> [Data below]:
--*--
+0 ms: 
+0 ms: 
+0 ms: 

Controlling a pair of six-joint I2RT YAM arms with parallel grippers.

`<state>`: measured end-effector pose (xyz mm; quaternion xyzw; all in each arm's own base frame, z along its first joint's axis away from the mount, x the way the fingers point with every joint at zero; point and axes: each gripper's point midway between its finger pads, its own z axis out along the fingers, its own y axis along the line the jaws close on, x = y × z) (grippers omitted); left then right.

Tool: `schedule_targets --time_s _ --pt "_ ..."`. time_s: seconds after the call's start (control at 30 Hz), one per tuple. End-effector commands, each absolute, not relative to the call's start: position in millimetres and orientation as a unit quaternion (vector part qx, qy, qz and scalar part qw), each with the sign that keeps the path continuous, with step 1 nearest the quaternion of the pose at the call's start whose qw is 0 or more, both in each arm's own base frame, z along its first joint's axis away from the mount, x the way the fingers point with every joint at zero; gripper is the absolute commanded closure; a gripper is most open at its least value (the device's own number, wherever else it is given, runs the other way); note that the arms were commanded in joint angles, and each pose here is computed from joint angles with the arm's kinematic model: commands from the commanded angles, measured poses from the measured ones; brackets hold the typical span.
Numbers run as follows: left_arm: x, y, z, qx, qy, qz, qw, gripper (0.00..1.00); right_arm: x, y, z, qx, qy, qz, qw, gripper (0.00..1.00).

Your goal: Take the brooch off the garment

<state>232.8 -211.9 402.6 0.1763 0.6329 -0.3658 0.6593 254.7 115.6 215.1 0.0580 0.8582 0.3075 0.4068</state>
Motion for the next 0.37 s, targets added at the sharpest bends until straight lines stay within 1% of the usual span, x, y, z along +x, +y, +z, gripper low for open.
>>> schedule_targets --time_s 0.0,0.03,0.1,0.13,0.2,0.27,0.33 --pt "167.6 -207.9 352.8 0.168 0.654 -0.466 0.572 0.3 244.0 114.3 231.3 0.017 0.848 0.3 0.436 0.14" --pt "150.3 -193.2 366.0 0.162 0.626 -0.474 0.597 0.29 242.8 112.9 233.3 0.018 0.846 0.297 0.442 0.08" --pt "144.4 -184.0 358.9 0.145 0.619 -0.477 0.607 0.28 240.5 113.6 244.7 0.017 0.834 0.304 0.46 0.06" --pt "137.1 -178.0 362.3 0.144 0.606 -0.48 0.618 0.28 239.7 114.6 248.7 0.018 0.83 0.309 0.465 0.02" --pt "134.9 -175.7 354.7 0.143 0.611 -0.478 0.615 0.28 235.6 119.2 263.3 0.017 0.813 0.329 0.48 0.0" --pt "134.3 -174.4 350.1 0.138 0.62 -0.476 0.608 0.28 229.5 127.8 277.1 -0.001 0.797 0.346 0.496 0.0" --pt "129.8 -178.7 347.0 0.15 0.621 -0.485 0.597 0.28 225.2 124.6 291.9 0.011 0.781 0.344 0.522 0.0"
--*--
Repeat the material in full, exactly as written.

> [Answer for the task]:
+0 ms: 
+0 ms: 
+0 ms: 

Controlling a pair of six-joint I2RT YAM arms with parallel grippers.

`<state>`: measured end-effector pose (xyz mm; quaternion xyzw; all in each arm's own base frame, z along its first joint's axis away from the mount, x the way the fingers point with every joint at zero; point and axes: each gripper's point midway between its finger pads, its own z axis out along the fingers, its own y axis along the line the jaws close on, x = y × z) (grippers omitted); left then right.

Tool: `schedule_targets --time_s _ --pt "_ ..."`. time_s: seconds after the call's start (control at 30 Hz), one per tuple. End-effector commands, each absolute, not relative to the call's start: position in millimetres and orientation as a unit quaternion (vector part qx, qy, qz and scalar part qw), each with the sign that keeps the path continuous, with step 1 nearest the quaternion of the pose at the call's start whose qw is 0 or more, both in each arm's own base frame, z along its first joint's axis away from the mount, x the way the fingers point with every joint at zero; gripper is the absolute commanded closure; a gripper is most open at its least value (the device's own number, wherever else it is given, runs the other way); note that the arms were commanded in joint angles, and each pose here is computed from joint angles with the arm's kinematic model: commands from the commanded angles, measured poses from the measured ones; brackets hold the typical span.
Numbers run as follows: left_arm: x, y, z, qx, qy, qz, qw, gripper (0.00..1.00); right_arm: x, y, z, qx, qy, qz, qw, gripper (0.00..1.00).

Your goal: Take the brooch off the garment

<state>232.8 -211.9 402.6 0.1763 0.6329 -0.3658 0.6593 254.7 115.6 215.1 0.0580 0.8582 0.3075 0.4068</state>
Motion for the next 0.37 s, targets added at the sharpest bends until straight lines stay within 1% of the usual span, x, y, z along +x, +y, +z, gripper low for open.
>>> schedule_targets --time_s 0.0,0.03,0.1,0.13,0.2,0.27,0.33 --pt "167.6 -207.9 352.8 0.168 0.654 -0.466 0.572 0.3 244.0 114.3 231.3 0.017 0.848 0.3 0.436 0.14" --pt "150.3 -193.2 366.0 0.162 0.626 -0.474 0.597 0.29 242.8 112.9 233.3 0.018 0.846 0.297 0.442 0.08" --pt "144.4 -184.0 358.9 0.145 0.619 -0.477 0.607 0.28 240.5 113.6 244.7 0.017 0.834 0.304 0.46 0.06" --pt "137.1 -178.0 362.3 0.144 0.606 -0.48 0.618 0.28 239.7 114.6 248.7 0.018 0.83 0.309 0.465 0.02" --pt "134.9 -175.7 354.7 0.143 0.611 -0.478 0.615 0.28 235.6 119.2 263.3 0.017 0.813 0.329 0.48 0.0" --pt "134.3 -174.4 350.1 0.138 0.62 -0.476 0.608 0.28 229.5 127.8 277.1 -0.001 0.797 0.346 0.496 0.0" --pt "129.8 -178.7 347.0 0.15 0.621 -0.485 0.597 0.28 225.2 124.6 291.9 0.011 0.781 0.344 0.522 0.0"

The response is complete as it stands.